Data Lake

by Supriya Deshmukh

Posted on September 18, 2018 at 04:00 PM

Data Lake

What is Data Lake?

We can consider a data lake as actual lake and rivers. Similar to it, you have multiple branches coming in, a data lake has structured data, unstructured data, and semi structured data and logs flowing through in real-time.

We can stock every type of data in its natural format with no fixed limits on account size or file. It offers high data quantity to increase analytic performance and native integration.

Why Data Lake?

  • With the onset of storage engines like Hadoop storing disparate information has become easy. There is no need to model data into an enterprise-wide schema with a Data Lake.

  • With the increase in data size, data superiority, and metadata, data analyses quality also increases.

  • Data Lake proposes business quickness.

  • Machine Learning and Artificial Intelligence can be used to make profitable predictions.

  • There is no data silo structure. Data Lake gives 360 degrees view of customers and makes analysis more strong.

Data Lake Architecture

  • Ingestion Tier: The tiers represent the data sources. The data could be loaded into the data lake in batches or in real-time.

  • Insights Tier: The tiers help in researching where insights from the system are used. SQL, NoSQL queries, or even excel could be used for data analysis.

  • HDFS: (Hadoop Distributed File System) is a profitable solution for both structured and unstructured data.

  • Distillation Tier: Receives data from the storage tier and converts it to structured data to make analysis easier.

  • Processing Tier: Run analytical algorithms and user’s queries with fluctuating real time, interactive, batch to generate structured data for easier analysis.

  • Unified Operations Tier: Governs system management and monitoring. It includes auditing and proficiency management, data management, workflow management.

Key Data Lake Concepts

  • Data Ingestion: Data Ingestion allows connectors to get data from a different data sources and load into the Data Lake.

  • Data Storage: Data storage should be accessible, offers profitable storage and data can be retrieved fast and easily. Multiple data formats can be supported.

  • Data Governance: Data governance is a method of dealing with availability, usability, safety, and reliability of data used in an organization.

  • Security: Security needs to be implemented in every layer of the Data Lake.

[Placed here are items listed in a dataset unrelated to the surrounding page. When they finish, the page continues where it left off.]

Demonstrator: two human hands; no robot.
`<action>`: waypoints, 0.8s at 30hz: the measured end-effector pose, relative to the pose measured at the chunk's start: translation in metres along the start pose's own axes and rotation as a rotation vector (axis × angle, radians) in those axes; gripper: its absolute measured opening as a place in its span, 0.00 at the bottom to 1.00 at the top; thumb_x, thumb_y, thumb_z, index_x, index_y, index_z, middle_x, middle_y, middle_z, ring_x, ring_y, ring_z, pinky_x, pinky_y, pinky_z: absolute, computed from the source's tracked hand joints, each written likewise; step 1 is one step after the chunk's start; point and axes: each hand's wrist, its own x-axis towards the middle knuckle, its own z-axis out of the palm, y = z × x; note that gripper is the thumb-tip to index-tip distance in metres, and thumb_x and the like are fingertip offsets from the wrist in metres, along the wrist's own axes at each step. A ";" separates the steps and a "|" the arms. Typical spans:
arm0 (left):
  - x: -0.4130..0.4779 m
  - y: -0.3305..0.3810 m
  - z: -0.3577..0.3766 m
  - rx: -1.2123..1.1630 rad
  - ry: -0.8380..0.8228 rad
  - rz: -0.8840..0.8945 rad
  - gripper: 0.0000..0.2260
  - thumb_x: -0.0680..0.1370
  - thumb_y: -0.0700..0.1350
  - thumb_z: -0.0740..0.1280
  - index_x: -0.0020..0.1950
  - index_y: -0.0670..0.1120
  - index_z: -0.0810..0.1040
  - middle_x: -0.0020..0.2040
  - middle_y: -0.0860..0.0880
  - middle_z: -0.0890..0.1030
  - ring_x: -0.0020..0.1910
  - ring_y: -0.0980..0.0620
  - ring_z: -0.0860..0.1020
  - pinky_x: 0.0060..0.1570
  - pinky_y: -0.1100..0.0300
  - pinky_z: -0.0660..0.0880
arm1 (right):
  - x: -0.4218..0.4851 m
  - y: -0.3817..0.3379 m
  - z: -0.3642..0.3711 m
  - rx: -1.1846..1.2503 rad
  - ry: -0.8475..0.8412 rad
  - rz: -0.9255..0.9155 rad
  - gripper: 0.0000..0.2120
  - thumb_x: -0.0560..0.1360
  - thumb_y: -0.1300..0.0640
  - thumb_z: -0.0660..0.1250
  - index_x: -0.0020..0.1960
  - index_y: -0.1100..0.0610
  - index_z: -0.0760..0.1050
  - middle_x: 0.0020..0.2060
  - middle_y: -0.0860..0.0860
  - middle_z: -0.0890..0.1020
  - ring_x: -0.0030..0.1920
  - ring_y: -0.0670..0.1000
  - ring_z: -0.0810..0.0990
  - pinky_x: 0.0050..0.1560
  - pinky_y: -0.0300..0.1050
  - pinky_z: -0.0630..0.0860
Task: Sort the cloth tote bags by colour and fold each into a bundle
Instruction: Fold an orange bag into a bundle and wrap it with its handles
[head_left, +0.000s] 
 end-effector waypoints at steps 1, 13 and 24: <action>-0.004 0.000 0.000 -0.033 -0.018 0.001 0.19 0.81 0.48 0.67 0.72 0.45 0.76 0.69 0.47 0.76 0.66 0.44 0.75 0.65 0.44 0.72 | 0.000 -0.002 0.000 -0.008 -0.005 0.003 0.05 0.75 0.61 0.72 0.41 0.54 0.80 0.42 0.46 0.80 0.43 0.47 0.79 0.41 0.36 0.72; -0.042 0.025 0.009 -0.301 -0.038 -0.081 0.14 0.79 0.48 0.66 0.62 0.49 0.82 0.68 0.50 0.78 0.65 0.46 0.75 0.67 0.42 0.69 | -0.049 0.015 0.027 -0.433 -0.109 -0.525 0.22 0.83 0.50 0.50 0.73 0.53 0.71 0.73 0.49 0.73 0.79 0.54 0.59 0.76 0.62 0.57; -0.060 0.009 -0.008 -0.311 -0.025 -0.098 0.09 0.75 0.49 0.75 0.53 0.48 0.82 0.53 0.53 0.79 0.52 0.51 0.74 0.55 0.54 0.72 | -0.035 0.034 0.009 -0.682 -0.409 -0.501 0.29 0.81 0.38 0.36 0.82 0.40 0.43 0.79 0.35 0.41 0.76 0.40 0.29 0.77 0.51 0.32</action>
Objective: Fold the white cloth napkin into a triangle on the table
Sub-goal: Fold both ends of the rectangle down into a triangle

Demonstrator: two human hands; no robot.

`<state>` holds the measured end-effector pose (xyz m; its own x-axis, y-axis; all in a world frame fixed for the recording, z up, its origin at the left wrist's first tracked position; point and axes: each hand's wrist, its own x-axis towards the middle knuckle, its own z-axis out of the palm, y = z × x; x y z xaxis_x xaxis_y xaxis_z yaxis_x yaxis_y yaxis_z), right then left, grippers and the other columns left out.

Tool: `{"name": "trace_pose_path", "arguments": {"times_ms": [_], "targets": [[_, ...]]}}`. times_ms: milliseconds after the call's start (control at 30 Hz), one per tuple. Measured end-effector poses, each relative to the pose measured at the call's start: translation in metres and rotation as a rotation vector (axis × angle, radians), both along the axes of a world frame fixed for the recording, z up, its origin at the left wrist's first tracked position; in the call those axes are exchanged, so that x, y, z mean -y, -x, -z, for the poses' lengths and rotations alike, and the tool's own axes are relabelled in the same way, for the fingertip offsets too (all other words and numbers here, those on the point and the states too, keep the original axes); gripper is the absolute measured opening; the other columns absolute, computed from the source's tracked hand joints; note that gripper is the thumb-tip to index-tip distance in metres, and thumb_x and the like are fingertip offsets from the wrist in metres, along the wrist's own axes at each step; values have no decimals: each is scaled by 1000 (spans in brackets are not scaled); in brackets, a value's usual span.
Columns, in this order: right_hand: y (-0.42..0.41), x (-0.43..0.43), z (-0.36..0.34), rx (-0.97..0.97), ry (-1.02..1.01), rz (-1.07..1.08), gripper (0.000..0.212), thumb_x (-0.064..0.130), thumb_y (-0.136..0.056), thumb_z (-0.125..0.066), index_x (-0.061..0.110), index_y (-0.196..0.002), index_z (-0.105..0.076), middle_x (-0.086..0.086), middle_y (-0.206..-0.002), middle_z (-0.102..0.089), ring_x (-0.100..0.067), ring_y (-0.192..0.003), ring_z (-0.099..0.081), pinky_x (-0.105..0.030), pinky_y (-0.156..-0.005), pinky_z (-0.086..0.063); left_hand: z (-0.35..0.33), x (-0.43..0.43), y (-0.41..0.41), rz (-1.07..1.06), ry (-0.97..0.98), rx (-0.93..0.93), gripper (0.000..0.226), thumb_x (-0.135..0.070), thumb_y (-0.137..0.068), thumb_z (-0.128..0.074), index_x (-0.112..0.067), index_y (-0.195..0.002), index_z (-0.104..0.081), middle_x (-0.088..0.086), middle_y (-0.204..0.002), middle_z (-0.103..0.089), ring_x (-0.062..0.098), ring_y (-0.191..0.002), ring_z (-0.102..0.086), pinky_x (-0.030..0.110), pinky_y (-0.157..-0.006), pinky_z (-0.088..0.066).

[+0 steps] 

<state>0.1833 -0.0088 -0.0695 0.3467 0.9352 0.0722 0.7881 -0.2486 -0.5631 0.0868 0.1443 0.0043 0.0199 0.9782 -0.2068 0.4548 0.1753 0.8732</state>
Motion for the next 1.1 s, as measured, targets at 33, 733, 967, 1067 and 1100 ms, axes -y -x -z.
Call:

It starts with Storage, Detection, and Intake. An important and primary need is to stop the access of unauthorized users. Multiple tools with easy navigation GUI should be supported.

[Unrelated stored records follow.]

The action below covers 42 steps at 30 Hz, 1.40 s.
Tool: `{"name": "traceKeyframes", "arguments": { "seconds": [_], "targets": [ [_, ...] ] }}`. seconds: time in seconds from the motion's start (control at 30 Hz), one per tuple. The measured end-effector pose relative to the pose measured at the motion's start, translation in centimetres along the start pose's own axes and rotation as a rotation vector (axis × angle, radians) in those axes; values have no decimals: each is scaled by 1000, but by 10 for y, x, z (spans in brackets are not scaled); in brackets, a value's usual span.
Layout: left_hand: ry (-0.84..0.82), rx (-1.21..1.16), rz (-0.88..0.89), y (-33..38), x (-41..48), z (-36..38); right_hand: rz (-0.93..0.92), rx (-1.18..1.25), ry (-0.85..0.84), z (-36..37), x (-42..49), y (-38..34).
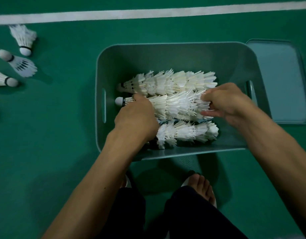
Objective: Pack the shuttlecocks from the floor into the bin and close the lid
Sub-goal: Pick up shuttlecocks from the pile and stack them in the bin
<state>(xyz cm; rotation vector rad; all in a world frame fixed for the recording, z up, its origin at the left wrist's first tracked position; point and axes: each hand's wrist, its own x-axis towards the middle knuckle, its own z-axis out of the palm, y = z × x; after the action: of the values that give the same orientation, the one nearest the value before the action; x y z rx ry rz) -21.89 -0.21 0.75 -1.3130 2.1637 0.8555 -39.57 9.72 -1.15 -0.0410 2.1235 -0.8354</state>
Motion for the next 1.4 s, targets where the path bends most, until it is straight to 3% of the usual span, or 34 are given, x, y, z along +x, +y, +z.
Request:
{"name": "traceKeyframes", "arguments": {
  "seconds": [0.13,0.33,0.5,0.7,0.9,1.1,1.17,1.4],
  "targets": [
    [6,-39,-3,-1,0,0,29,39,7,0,1,0],
    [25,-18,-5,1,-5,0,-83,-243,41,5,3,3],
    [133,-15,58,-1,-28,-6,-266,-442,242,-6,-24,5],
    [281,-73,218,-18,-64,-16,-561,-362,411,-8,-80,-11],
    [444,-178,261,-60,-74,-24,-710,-230,212,43,-117,-43],
    [566,-448,227,-121,-64,-44,-843,-274,68,125,-126,-78],
    [623,-494,193,-134,-60,-45,-872,-298,15,150,-124,-93],
    [595,-630,-60,-202,-16,-44,-997,-422,-127,228,-124,-140]
  ]
}}
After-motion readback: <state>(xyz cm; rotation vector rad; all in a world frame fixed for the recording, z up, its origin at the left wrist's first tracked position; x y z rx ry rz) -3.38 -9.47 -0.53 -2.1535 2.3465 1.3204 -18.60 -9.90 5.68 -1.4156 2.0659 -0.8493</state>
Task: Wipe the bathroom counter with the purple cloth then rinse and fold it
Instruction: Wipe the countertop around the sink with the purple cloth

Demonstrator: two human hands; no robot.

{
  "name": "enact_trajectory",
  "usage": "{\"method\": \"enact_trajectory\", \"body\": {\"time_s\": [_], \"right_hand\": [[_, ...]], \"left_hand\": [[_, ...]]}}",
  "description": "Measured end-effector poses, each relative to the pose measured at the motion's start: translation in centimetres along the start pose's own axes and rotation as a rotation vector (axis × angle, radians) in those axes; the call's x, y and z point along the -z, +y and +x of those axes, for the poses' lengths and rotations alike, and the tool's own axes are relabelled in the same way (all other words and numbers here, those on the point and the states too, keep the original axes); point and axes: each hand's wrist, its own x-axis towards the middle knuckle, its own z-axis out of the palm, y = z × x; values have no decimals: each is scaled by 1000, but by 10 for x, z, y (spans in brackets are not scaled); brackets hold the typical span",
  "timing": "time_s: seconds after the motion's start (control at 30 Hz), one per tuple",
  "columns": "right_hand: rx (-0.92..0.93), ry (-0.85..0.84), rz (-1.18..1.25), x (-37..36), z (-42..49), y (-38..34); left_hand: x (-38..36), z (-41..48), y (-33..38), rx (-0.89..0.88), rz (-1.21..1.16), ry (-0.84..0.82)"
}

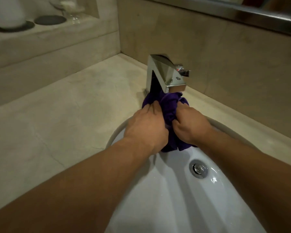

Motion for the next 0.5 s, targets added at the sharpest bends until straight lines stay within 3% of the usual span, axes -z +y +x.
{"method": "enact_trajectory", "body": {"time_s": [0.5], "right_hand": [[78, -12, 40, -37, 39, -119]], "left_hand": [[6, -38, -119, 107, -2, 133]]}}
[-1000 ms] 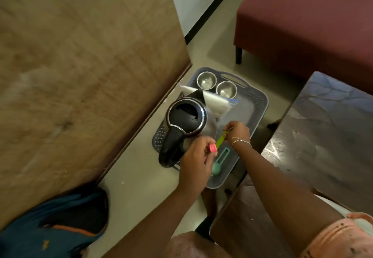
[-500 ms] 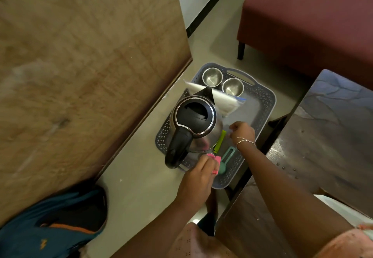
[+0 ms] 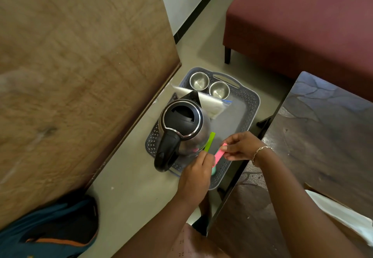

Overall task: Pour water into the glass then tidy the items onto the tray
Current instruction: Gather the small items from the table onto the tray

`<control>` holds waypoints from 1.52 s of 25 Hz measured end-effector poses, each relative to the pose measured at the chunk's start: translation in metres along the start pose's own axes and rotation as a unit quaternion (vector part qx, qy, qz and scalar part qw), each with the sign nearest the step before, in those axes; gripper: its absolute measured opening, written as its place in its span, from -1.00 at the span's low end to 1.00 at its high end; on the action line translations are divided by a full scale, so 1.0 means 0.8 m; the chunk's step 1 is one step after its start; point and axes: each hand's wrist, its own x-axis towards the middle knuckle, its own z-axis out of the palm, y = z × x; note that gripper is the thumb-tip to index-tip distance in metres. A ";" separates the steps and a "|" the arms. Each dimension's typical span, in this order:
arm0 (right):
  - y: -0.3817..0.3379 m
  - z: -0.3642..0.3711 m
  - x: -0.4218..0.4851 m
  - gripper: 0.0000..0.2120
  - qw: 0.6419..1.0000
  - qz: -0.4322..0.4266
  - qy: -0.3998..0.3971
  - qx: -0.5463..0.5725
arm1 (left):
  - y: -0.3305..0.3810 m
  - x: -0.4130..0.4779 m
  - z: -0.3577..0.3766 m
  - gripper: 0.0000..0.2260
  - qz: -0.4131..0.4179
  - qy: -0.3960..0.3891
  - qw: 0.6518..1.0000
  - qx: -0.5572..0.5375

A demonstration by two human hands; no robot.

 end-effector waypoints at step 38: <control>0.018 0.013 0.092 -0.56 0.875 -0.161 0.168 -0.425 | -0.018 -0.014 0.043 -0.66 -0.294 -0.116 0.949 0.001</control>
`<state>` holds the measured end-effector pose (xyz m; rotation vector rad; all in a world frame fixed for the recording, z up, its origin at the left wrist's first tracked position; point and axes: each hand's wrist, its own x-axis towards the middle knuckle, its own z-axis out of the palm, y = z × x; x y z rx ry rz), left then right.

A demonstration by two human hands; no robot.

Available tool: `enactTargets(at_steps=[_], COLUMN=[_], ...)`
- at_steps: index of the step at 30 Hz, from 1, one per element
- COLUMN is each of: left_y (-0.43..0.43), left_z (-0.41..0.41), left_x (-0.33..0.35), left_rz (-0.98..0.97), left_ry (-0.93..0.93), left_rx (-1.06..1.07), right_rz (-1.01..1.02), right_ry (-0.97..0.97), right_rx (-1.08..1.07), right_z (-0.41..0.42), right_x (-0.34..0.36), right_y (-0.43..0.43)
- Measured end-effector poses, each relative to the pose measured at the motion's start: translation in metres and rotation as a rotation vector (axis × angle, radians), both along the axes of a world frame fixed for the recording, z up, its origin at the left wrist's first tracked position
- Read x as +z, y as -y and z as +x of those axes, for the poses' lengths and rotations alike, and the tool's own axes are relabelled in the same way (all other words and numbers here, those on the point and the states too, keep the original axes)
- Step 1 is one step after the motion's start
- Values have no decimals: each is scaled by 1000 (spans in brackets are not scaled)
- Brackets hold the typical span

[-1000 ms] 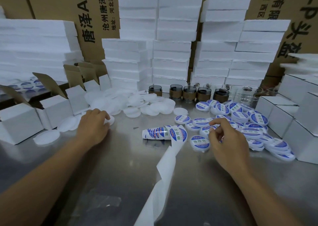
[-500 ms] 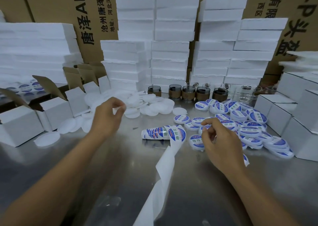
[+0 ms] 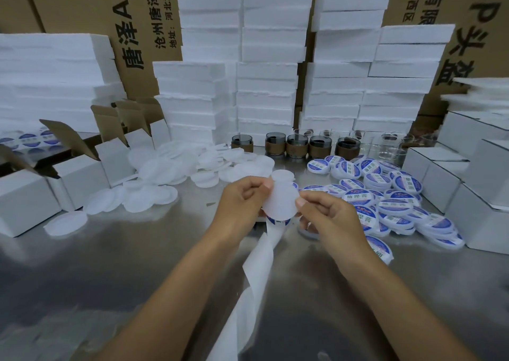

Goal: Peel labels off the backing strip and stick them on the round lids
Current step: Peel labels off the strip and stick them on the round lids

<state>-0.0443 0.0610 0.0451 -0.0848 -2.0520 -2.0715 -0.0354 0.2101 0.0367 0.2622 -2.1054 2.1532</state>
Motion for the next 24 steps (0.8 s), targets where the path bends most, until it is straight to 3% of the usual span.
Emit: enactTargets(at_steps=[4,9,11,15,20,22,24], left_y=[-4,-6,-4,3,8,8,10], left_z=[3,2,1,-1,-6,-7,-8], left_x=[-3,-8,-8,-8,-13,-15,-15], left_rz=[276,234,251,353,463,504,516], left_ry=[63,14,9,64,190,206,221], left_rx=[-136,-126,-130,-109,-67,-67,-73], right_rz=[-29,-53,-49,314,968,1049,964], right_ry=[64,69,56,-146,-311,-376,-384], right_rx=[29,108,26,-313,-199,-173,-157], right_z=[0,5,2,-4,-8,-7,-6], right_x=[-4,-6,-6,-16,-26,-26,-26], right_y=[5,15,14,3,2,5,7])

  • Data Quality: Data superiority is an important component of Data Lake architecture. Data is used to extract business value.

Maturity Stages of Data Lake

  1. Handle and ingest data at scale

    This first stage of Data Maturity help in refining the ability to transform and examine data. Here, business owners need to find the tools according to their skillset for obtaining more data and build analytical applications.

  2. Building the analytical strength

    In this stage, we start gaining more data and building applications. Here, capabilities of the enterprise data warehouse and data lake are used together.

  3. EDW (Enterprise Data Warehouse) and Data Lake work in union

    This step involves getting data and analytics into the hands of as many individuals as possible. In this stage, the data lake and the EDW start to work in a union.

  4. Enterprise capability in the lake

    In this maturity stage of the data lake, enterprise capabilities are added to the Data Lake. Acceptance of information governance, information lifecycle management capabilities, and Metadata management.


  • The core benefit of Data Lake is the centralization of different content sources.

  • Users from various departments, may be scattered around the globe can have flexible access to the data.

  • Helps fully with product ionizing and advanced analytics.

  • Offers cost-effective scalability and flexibility.


  • Data Lake may lose significance.

  • Huge amount of risk may involve while designing Data Lake.

  • It also increases storage and computes costs.

  • The major risk of data lakes is safety and access control. Sometimes data can be placed into a lake without any omission, as some of the data may have secrecy and monitoring need.